U.S. could save $2 trillion on health costs - study
* Study calls for national healthcare spending target
* Group says plan could be "escape valve" in spending debate
By David Morgan
WASHINGTON, Jan 10 (Reuters) - The United States could save $2 trillion in healthcare spending over the next decade, if the U.S. government used its influence in the public and private sectors to nudge soaring costs into line with economic growth, a study released on Thursday said.
Compiled by the nonpartisan Commonwealth Fund, the study recommends holding the $2.8 trillion U.S. healthcare system to an annual spending target by having Medicare, Medicaid, other government programs and private insurers encourage providers to accelerate adoption of more cost-effective care.
Such a plan would require new legislation from a bitterly divided U.S. Congress, where Republicans would likely oppose new government controls, despite claims by the study's authors that families, employers and government budgets would receive long-sought relief from their growing financial healthcare burdens if the changes were enacted.
But Commonwealth Fund President Dr. David Blumenthal, a former healthcare adviser to President Barack Obama, said the approach could find bipartisan support in upcoming deficit talks as an alternative to cutting so-called entitlement programs including Medicare, the popular healthcare program for the elderly and disabled.
"In comparison with what some of those proposals advocate, we think that some of what we're proposing will look like an escape valve," Blumenthal told reporters in a conference call.
The United States has the world's most expensive healthcare system, which government forecasters say will cost more than $9,200 this year for every man, woman and child. Spending growth has slowed in recent years, but costs continue to outpace inflation and restrain overall economic growth.
Despite the nation's massive healthcare bill, research shows that Americans die earlier and experience higher rates of disease than people in other countries - regardless of age, education, income, healthy behaviors or whether they have health insurance.
Obama has said he is willing to address the underlying rise in healthcare costs as a way to pare back spending on Medicare without resorting to deep cuts or fundamental changes.

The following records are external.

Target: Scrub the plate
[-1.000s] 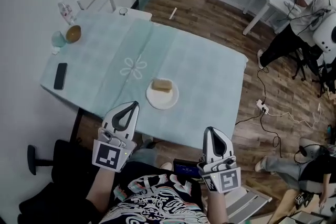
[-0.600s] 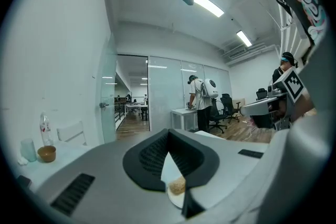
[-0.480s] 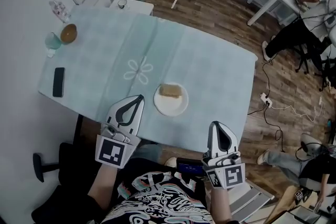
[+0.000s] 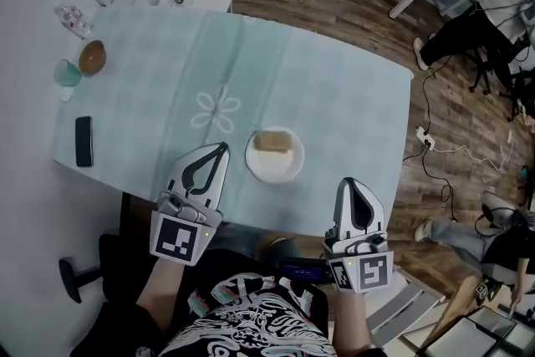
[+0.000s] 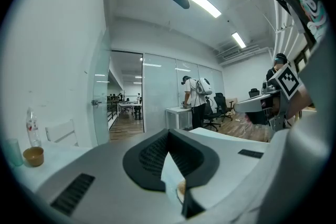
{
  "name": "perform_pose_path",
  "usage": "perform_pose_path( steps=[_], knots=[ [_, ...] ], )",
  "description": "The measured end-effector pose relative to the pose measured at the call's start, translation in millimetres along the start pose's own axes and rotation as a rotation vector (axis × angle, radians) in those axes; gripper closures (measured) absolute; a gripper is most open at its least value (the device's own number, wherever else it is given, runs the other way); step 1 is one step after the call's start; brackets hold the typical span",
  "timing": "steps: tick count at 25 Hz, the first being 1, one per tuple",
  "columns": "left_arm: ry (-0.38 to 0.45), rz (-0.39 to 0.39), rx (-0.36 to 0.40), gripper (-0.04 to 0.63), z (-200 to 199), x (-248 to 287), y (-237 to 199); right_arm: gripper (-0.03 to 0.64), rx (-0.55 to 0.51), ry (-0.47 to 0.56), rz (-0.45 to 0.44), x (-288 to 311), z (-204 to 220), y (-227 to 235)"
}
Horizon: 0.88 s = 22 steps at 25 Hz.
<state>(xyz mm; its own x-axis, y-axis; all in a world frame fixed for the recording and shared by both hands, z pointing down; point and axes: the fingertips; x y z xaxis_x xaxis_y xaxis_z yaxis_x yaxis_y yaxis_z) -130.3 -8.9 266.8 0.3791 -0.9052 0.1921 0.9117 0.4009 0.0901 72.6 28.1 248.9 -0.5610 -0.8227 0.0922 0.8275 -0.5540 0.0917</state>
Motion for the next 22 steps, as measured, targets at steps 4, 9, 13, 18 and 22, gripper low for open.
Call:
perform_pose_path(
  steps=[4,9,13,18,22],
  knots=[
    [0.023,0.024,0.015,0.58,-0.7,8.8,-1.9,0.609,-0.034,0.008,0.02,10.0,-1.5,-5.5],
    [0.021,0.036,0.055,0.58,2.9,19.5,7.4,0.609,-0.049,0.024,0.04,16.5,-2.5,-7.7],
    [0.019,0.057,0.046,0.58,5.8,19.7,19.4,0.609,-0.004,0.021,0.014,21.4,3.2,-13.5],
    [-0.037,0.06,0.011,0.58,24.7,19.7,22.5,0.609,0.026,-0.006,-0.002,27.7,18.7,-13.0],
    [-0.056,0.054,0.019,0.58,33.9,21.9,23.6,0.609,0.108,-0.028,-0.047,30.5,36.6,-12.3]
  ],
)
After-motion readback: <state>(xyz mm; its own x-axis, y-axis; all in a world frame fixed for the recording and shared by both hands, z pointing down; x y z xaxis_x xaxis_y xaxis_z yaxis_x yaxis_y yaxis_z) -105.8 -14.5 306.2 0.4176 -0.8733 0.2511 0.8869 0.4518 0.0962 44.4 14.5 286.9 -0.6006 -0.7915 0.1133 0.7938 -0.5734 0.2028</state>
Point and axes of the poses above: the fingertips, and each gripper's own axes: x forward along the fingers, y to its right, z out of its underside, and after that the axes turned 11 degrees about -z, right-handed
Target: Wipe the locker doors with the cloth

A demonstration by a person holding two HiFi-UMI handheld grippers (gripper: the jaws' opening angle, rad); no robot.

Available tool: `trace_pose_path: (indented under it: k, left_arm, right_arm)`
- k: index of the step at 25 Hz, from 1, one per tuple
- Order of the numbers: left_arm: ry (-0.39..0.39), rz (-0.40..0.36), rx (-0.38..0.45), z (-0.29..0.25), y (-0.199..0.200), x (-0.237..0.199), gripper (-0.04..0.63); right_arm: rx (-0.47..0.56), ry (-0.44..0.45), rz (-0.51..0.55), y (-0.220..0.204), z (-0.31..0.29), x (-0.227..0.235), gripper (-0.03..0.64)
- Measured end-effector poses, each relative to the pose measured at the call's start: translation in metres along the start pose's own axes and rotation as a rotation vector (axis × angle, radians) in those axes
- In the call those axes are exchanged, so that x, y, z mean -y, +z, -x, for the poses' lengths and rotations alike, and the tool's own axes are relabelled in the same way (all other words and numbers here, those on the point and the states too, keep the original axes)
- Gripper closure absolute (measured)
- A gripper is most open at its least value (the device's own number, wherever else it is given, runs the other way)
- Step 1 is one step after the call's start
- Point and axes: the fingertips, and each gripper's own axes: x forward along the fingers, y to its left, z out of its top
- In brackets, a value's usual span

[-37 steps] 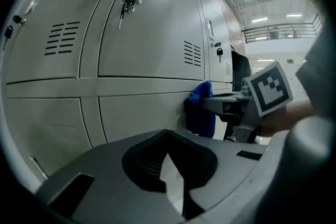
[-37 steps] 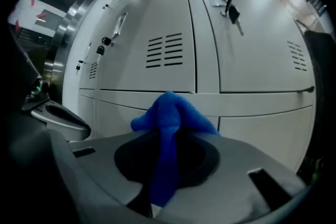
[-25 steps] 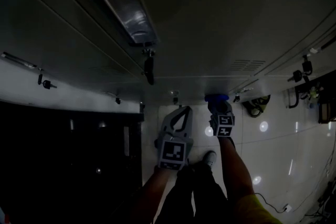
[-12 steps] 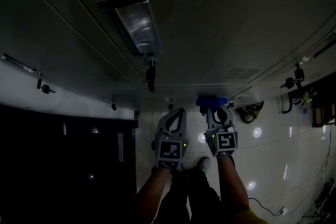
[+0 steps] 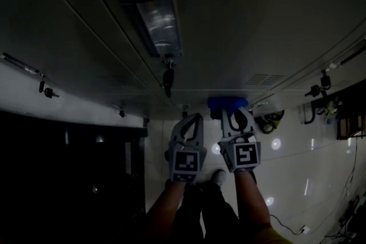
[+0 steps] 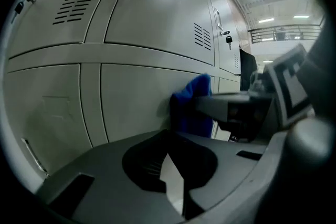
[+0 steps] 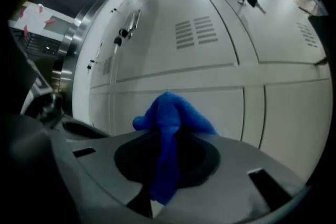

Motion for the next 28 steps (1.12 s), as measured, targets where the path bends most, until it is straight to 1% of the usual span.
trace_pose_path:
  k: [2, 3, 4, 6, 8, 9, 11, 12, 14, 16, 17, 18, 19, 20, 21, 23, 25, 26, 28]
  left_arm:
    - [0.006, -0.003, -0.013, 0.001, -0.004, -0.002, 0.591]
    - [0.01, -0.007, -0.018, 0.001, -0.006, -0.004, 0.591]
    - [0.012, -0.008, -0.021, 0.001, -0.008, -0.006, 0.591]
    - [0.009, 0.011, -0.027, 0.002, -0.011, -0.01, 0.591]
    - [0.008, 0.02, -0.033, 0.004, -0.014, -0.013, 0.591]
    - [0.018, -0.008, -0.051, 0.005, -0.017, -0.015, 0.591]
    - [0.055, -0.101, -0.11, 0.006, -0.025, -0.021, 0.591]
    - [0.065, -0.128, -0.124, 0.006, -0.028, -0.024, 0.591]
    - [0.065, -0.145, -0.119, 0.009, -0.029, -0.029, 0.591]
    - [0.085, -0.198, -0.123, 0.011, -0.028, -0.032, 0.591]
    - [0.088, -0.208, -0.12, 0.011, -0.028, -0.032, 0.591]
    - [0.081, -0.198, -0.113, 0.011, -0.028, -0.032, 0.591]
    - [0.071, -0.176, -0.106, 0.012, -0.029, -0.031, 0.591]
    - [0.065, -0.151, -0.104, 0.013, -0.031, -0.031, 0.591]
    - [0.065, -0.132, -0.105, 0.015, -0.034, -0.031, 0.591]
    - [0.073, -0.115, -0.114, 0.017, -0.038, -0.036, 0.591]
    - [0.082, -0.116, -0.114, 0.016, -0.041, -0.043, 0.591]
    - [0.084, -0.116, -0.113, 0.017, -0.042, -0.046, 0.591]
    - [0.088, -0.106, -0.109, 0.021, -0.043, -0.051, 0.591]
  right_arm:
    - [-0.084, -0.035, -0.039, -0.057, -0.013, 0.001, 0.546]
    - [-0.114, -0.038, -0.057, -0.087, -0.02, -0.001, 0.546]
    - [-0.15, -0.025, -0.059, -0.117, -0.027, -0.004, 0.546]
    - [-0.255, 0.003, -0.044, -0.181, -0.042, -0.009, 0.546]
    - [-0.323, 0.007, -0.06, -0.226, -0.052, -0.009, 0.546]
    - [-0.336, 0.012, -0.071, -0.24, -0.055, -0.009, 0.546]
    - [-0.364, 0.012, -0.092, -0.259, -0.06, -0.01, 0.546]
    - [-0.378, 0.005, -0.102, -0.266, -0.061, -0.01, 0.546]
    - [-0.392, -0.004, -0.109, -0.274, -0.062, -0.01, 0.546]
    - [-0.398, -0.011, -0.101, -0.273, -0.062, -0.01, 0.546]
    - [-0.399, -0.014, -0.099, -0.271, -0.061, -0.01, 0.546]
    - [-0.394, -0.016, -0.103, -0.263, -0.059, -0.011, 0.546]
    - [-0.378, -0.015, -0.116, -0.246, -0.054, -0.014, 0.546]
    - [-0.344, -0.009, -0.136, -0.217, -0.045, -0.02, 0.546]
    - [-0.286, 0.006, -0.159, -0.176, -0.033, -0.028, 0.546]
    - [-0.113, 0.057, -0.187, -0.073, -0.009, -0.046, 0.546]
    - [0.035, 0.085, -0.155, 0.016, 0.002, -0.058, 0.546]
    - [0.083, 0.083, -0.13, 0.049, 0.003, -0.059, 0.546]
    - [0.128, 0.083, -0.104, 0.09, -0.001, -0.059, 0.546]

Commonwealth Fund, a private foundation dedicated to improving the U.S. healthcare system, is one of a number of groups working to develop policy proposals at the federal and state levels as the country prepares for tens of millions of uninsured Americans to enter the healthcare system on Jan. 1 next year, under Obama's healthcare reform law.
The study calls for the federal government to set gross domestic product per capita as a target for overall healthcare spending growth.
In 2007, before the current slump in growth, healthcare spending rose 7.6 percent, while GDP per capita gained only 4.1 percent, according to the U.S. Centers for Medicare and Medicaid Services.
The Commonwealth Fund study advocates accelerated acceptance of changes that are already taking place, including financial rewards for physicians and hospitals that participate in coordinated team-based treatment strategies.
It also would offer Medicare's 50 million beneficiaries a new plan with better protections against catastrophic illness and incentives aimed at better outcomes for lower costs rather than the current fee-for-service structure.
The study's authors said the plan would free up resources for physicians and hospitals by reducing administrative costs. It also would eliminate permanently a long-standing Medicare pay cut for physicians that Congress has repeatedly delayed.
Many of the innovations are experimental and unlikely to achieve savings that could be measured by the Congressional Budget Office.
But according to the Commonwealth Fund, the federal government would save $1 trillion on healthcare spending over 10 years as a result of its recommendations. State and local governments would save $242 billion, employers $189 billion and consumers $537 billion.